We cannot say that this error was harmless. Bridges was the State’s main witness, the only witness who could place appellant in the apartment at the time the victim was murdered, and the only witness who claimed to have watched the attack as it occurred. All other evidence against appellant was circumstantial. The jury could have convicted appellant solely on the basis of Bridges’s testimony. Moreover, appellant claimed that it was Bridges who actually committed the murder, a claim that Bridges strongly denied from the witness stand. Hence, the jury’s assessment of Bridges’s credibility was crucial to its adjudication of appellant’s guilt, and it should have been informed that in making that assessment, it could consider Bridges’s prior convictions. Because Bridges’s testimony was fundamentally critical to the State’s case against appellant, we cannot say there is no reasonable probability that the jury’s verdict would have been different absent the trial court’s erroneous failure to instruct on witness impeachment. It follows that the error was harmful, and that appellant’s convictions must be reversed.

Decided September 13, 1999.

David E. Perry, for appellant.

Kenneth B. Hodges III, District Attorney, Gregory W. Edwards, Assistant District Attorney, Thurhert E. Baker, Attorney General, Paula K. Smith, Senior Assistant Attorney General, Adam M. Hames, Assistant Attorney General, for appellee.

3. In appellant’s defense, several witnesses testified as to his general reputation for good character. However, despite the introduction of this evidence, the trial court failed to give appellant’s requested charge on good character.
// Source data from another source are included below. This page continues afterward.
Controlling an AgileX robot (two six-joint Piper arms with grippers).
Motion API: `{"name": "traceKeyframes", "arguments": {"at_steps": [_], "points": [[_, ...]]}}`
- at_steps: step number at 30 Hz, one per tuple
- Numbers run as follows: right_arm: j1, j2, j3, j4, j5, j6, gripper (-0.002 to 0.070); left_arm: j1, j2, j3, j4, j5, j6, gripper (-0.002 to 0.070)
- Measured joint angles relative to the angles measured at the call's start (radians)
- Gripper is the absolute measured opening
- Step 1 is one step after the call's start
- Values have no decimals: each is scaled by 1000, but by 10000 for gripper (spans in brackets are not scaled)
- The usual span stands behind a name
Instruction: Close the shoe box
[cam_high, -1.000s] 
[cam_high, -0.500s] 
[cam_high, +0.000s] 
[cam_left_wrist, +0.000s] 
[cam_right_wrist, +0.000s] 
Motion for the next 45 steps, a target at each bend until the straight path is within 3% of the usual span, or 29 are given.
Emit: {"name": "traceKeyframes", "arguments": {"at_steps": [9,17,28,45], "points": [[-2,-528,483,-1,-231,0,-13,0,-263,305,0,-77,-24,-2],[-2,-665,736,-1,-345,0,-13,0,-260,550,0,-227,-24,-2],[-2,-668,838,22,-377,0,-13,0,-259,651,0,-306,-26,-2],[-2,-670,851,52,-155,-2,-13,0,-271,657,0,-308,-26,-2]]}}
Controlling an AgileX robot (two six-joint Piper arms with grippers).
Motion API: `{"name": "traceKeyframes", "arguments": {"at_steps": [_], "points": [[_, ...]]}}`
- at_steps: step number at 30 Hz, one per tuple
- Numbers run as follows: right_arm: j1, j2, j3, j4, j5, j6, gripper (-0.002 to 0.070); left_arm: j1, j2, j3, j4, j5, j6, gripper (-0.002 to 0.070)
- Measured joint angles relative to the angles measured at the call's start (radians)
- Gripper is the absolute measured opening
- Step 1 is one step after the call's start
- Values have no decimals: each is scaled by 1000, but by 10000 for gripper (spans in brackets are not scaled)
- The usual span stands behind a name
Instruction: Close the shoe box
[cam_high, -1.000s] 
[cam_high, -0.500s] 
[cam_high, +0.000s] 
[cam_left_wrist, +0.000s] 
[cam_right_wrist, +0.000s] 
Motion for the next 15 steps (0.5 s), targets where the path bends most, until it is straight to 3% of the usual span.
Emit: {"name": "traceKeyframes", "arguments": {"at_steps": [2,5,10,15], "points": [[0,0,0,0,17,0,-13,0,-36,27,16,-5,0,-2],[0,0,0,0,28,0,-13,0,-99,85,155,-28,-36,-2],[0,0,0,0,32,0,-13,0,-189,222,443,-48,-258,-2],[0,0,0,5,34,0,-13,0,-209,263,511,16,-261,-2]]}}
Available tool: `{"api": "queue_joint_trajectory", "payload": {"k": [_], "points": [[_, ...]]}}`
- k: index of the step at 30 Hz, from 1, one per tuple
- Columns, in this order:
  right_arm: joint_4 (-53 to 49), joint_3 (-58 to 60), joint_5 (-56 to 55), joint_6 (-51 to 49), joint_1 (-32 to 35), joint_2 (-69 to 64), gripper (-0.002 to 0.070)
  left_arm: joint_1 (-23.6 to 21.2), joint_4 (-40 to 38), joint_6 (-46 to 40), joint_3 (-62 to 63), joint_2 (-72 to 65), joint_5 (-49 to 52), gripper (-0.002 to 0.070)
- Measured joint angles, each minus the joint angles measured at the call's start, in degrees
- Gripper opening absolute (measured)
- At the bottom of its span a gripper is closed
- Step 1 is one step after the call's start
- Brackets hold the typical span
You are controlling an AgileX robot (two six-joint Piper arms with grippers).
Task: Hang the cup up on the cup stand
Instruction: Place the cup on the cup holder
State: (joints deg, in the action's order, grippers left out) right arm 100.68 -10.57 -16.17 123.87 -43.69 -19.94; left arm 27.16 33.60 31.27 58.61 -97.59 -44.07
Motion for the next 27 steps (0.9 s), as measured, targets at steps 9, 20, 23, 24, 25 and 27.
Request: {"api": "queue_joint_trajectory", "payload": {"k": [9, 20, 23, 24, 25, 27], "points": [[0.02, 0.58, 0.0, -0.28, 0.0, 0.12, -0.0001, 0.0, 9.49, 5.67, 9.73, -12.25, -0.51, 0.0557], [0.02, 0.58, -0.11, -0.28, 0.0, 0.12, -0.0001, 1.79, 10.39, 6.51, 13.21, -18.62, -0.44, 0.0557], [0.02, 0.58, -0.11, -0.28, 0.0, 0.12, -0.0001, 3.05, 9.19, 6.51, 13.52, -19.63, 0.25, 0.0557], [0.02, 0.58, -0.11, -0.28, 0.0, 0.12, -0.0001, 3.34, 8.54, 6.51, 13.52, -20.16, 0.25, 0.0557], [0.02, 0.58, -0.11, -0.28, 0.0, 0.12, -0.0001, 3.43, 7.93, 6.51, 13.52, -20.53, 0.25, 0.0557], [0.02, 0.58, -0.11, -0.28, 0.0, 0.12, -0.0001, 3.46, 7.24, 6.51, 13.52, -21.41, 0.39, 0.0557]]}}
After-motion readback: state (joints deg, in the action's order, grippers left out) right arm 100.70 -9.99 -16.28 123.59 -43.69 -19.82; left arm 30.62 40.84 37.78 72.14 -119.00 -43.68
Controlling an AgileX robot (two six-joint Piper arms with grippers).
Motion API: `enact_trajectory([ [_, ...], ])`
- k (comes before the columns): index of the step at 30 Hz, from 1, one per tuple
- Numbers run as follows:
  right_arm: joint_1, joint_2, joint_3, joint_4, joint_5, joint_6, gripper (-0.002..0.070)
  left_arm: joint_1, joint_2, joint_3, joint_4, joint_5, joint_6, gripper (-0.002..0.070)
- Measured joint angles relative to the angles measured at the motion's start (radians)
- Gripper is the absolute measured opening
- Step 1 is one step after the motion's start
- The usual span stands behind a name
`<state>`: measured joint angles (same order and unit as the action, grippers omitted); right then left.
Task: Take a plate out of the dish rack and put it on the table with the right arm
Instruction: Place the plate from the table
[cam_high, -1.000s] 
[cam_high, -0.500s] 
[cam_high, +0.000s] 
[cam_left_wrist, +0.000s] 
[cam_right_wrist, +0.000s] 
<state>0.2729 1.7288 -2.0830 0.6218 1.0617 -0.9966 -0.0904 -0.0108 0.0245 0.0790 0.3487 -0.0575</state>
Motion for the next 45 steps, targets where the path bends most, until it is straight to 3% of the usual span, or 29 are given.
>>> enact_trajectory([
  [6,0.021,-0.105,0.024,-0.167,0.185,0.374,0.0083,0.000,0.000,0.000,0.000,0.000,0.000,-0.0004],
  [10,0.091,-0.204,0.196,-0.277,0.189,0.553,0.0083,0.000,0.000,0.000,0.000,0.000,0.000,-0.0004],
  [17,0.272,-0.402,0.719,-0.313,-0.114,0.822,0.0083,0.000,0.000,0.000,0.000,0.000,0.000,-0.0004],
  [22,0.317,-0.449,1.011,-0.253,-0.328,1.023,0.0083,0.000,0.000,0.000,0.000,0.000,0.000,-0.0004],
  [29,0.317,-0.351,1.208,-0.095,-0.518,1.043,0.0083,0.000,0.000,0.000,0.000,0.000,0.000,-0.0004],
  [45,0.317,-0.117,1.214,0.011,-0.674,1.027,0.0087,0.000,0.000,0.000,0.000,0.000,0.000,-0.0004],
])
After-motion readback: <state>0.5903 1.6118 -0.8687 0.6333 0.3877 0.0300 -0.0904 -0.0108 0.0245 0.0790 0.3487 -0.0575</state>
Good character is a substantive fact at trial, and can by itself create a reasonable doubt as to a defendant’s guilt and lead to an acquittal. Therefore, whenever there is evidence to support a charge on good character, and a defendant requests that such a charge be given, the jury must be instructed that it may consider good character evidence in its deliberations. It follows in this case that the trial court erred in failing to give appellant’s requested good character charge. Because of our ruling in Division 2, supra, it is not necessary for us to determine whether this error was harmless in light of the overwhelming evidence of appellant’s guilt.

Judgment reversed.

All the Justices concur. 
      
       The murder was committed on March 3, 1997, and on August 7, 1997, appellant was indicted on charges of murder, felony murder, burglary, armed robbery, false imprisonment, forgery, and illegal firearm possession. After a trial held from September 8-11, 1997, appellant was convicted of felony murder (with aggravated assault as the underlying felony), burglary, armed robbery, false imprisonment (two counts), forgery (two counts) and illegal firearms possession. On September 12, 1997, appellant was sentenced to life imprisonment for felony murder, twenty concurrent years for burglary, twenty consecutive years for armed robbery, ten concurrent years for each false imprisonment and forgery conviction, and five consecutive years for illegal firearms possession. Appellant’s new trial motion was filed on October 10, 1997 and denied on February 15, 1999. Appellant’s notice of appeal was filed on March 17, 1999. The appeal was docketed with this Court on April 1, 1999, and submitted for decision without oral argument on May 24,1999.
     
      
      
        Jackson v. Virginia, 443 U. S. 307 (99 SC 2781, 61 LE2d 560) (1979).
     
      
       OCGA § 16-9-1.
     
      
       Id.
     
      
       Suggested Pattern Jury Instructions, Vol. II, p. 27 (1991); see Kyler v. State, 270 Ga. 81, 83 (508 SE2d 152) (1998); O’Toole v. State, 258 Ga. 614, 616 (373 SE2d 12) (1988).
     
      
      
        Richards v. State, 157 Ga. App. 601, 603 (278 SE2d 63) (1981).
     
      
       See McIntyre v. State, 266 Ga. 7, 10 (463 SE2d 476) (1995); Kitchens v. State, 235 Ga. App. 349, 353 (509 SE2d 391) (1998).
     
      
       See Felder v. State, 266 Ga. 574, 576 (468 SE2d 769) (1996).
     
      
       See OCGA § 24-9-20 (b).
     
      
      
        Duvall v. State, 259 Ga. 801, 802 (387 SE2d 880) (1990).
     
      
       Id.
     
      
       Id., 259 Ga. at 803; Johnson v. State, 238 Ga. 59, 61 (230 SE2d 869) (1976) (erroneous failure to instruct jury on good character is harmless where it is not highly probable that the omitted charge contributed to the jury’s guilty verdicts).